▸ **TASK ITEM**
Copy verbatim the block of lines in the entries below whose first line contains "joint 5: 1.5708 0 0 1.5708" and whose last line contains "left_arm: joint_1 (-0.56". Leave out all other lines.

▸ **SUPPLIED RECORDS**
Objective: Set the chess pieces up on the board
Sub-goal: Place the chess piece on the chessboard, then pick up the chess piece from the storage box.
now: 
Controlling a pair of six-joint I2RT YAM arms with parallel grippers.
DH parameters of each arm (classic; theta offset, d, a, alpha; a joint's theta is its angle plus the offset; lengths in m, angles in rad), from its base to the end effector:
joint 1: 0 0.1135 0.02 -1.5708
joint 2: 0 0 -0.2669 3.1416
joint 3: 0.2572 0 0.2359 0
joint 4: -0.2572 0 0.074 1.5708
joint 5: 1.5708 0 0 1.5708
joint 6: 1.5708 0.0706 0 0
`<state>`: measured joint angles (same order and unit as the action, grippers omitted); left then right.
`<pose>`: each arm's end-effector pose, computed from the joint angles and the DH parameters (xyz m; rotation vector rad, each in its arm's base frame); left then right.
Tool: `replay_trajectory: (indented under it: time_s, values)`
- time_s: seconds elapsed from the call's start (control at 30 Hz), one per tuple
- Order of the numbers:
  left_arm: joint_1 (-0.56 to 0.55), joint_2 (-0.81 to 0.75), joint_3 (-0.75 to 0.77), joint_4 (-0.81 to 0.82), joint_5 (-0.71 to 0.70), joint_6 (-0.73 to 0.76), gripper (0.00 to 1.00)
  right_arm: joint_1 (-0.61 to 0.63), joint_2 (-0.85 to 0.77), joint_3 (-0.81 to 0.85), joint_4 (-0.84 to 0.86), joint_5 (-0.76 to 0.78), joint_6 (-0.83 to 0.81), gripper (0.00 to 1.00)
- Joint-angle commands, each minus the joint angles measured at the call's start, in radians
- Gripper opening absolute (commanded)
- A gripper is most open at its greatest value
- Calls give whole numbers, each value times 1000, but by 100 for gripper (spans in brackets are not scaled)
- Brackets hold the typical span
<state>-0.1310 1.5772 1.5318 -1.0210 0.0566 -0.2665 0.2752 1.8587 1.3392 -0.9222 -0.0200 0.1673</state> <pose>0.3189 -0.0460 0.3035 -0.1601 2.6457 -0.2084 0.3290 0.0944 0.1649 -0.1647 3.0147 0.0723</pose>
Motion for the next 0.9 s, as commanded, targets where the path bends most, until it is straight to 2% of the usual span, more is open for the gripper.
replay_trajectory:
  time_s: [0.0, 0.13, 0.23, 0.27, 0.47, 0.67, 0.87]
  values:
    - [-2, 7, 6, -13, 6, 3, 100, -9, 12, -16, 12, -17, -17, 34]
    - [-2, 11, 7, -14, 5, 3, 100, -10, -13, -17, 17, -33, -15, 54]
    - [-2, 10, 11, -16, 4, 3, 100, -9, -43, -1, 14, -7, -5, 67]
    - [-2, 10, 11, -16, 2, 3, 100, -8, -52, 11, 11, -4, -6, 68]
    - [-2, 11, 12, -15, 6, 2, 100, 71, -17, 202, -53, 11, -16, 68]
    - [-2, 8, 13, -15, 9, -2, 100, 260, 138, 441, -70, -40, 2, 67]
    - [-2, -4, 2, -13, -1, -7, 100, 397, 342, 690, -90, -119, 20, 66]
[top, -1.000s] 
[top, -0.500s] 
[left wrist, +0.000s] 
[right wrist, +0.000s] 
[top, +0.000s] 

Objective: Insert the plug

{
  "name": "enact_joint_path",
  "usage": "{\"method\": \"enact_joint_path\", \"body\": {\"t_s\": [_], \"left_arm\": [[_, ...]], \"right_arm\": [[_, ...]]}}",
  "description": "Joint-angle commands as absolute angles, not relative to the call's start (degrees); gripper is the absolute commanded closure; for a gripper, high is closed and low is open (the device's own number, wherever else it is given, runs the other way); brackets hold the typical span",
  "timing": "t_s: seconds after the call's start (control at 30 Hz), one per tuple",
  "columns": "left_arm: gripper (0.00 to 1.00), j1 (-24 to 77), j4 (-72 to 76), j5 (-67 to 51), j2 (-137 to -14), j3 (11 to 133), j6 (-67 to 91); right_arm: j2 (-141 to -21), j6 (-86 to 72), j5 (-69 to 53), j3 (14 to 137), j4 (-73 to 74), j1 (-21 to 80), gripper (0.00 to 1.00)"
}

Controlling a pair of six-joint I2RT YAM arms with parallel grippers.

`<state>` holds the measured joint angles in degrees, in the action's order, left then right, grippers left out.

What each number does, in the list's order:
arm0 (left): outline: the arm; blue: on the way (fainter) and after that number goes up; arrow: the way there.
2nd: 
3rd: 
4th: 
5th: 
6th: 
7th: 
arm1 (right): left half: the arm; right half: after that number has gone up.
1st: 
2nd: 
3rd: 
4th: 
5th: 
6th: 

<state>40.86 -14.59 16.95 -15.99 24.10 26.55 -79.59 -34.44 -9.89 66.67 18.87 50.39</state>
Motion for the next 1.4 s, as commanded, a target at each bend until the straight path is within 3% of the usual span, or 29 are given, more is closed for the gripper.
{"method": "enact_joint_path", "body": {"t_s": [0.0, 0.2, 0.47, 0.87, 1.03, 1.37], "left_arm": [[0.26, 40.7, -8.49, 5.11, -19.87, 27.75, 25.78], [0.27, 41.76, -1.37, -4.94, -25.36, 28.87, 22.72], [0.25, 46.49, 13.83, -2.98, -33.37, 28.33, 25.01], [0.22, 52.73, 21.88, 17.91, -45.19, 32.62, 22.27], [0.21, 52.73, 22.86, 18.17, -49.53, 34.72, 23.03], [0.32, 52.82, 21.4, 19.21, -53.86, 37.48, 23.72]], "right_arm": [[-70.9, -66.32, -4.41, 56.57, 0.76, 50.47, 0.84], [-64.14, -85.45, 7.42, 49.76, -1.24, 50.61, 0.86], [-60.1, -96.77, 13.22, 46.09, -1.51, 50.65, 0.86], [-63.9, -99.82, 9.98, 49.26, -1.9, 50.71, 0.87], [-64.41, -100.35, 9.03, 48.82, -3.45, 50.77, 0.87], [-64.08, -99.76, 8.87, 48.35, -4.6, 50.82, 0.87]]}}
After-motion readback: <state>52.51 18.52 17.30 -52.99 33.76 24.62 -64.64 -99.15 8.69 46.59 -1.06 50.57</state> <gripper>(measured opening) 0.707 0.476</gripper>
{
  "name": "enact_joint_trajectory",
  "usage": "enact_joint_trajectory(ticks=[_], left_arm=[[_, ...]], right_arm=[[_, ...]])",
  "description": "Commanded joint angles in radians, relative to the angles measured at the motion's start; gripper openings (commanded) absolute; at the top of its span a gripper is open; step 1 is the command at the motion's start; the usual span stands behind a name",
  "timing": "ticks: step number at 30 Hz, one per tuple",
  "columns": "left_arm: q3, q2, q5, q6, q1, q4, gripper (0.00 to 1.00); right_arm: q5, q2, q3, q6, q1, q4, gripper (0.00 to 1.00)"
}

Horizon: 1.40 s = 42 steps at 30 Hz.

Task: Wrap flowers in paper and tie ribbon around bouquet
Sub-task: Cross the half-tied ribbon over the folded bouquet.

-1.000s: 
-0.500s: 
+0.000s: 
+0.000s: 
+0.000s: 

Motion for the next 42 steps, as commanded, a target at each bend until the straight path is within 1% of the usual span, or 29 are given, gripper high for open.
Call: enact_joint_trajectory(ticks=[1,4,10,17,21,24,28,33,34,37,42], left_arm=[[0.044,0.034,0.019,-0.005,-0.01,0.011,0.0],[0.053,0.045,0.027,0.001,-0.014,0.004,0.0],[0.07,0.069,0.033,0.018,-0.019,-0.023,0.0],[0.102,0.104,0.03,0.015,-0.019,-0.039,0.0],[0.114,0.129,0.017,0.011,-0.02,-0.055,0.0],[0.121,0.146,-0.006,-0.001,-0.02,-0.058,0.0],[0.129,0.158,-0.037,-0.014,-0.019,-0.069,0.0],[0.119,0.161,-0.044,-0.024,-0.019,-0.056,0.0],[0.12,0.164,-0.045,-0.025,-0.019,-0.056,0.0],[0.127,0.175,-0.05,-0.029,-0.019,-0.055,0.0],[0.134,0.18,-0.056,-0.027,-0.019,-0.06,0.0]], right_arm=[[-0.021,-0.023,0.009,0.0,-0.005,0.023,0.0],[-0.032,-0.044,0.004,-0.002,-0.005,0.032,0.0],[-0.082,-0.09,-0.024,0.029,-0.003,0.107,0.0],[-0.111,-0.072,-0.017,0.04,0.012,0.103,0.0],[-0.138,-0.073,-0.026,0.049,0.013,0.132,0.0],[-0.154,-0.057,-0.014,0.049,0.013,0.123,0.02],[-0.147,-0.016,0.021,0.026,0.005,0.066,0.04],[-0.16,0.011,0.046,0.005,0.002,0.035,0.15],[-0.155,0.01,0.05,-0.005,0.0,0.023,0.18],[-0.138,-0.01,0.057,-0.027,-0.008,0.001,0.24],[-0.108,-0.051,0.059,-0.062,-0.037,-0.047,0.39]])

▸ **TASK SOLUTION**
joint 5: 1.5708 0 0 1.5708
joint 6: 1.5708 0.0706 0 0
`<state>`: measured joint angles (same order and unit as the action, grippers omitted); left then right.
`<pose>`: each arm's end-effector pose, computed from the joint angles and the DH parameters (xyz m; rotation vector rad, each in its arm's base frame); left then right.
Tool: `replay_trajectory: (indented under it: time_s, values)`
- time_s: seconds elapsed from the call's start (control at 30 Hz), one per tuple
- Order of the numbers:
  left_arm: joint_1 (-0.56 to 0.55), joint_2 (-0.81 to 0.75), joint_3 (-0.75 to 0.77), joint_4 (-0.81 to 0.82), joint_5 (-0.71 to 0.70), joint_6 (-0.73 to 0.76), gripper (0.00 to 1.00)

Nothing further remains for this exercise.